My father’s house, in this good village, standing endwise to the street, was higher at one end than at the other. That is to say, the ground came sloping, or even falling, as fairly might be said, from one end to the other of it, so that it looked like a Noah’s ark tilted by Behemoth under the stern-post. And a little lane, from a finely wooded hill, here fell steeply into the “High Street” (as the grocer and the butcher loved to call it), and made my father’s house most distinct, by obeying a good deal of its outline, and discharging in heavy rain a free supply of water under the weather-board of our front-door. This front-door opened on the little steep triangle formed by the meeting of lane and road, while the back-door led into a long but narrow garden running along the road, but raised some feet above it; the bank was kept up by a rough stone wall crested with stuck-up snap-dragon and valerian, and faced with rosettes and disks and dills of houseleek, pennywort, and hart’s-tongue.

Betsy and I were only just in time to see the old house as it used to be; for the owner had died about half a year ago, and his grandson, having proved his will, was resolved to make short work with it. The poor house was blamed for the sorrows it had sheltered, and had the repute of two spectres, as well as the pale shadow of misfortune. For my dear father was now believed by the superstitious villagers to haunt the old home of his happiness and love, and roam from room to room in search of his wife and all his children. But his phantom was most careful not to face that of his father, which stalked along haughtily, as behooved a lord, and pointed forever to a red wound in its breast. No wonder, therefore, that the house would never let; and it would have been pulled down long ago if the owner had not felt a liking for it, through memories tender and peculiar to himself. His grandson, having none of these to contend with, resolved to make a mere stable of it, and build a public-house at the bottom of the garden, and turn the space between them into skittle-ground, and so forth.

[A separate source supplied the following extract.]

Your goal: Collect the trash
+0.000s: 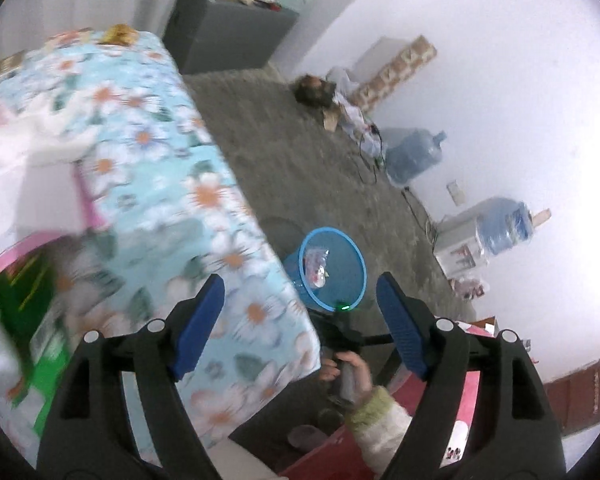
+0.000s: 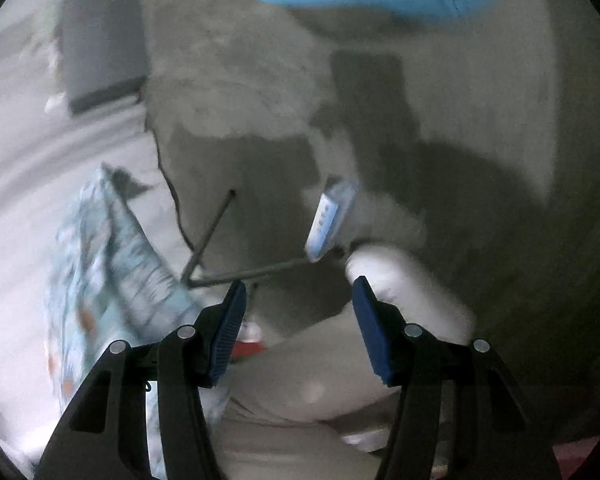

To me this seemed such a very low idea, and such a desecration of a sacred spot, that if I had owned any money to be sure of, I would have offered hundreds to prevent it. But I found myself now in a delicate state of mind concerning money, having little of my own, and doubting how much other people might intend for me. So that I durst not offer to buy land and a house without any means to pay.

And it was not for that reason only that Betsy and I kept ourselves quiet. We knew that any stir in this little place about us—such as my name might at once set going—would once for all destroy all hope of doing good by coming. Betsy knew more of such matters than I did, besides all her knowledge of the place itself, and her great superiority of age; therefore I left to her all little management, as was in every way fair and wise. For Mrs. Strouss had forsaken a large and good company of lodgers, with only Herr Strouss to look after them—and who was he among them? If she trod on one side of her foot, or felt a tingling in her hand, or a buzzing in her ear, she knew in a moment what it was—of pounds and pounds was she being cheated, a hundred miles off, by foreigners!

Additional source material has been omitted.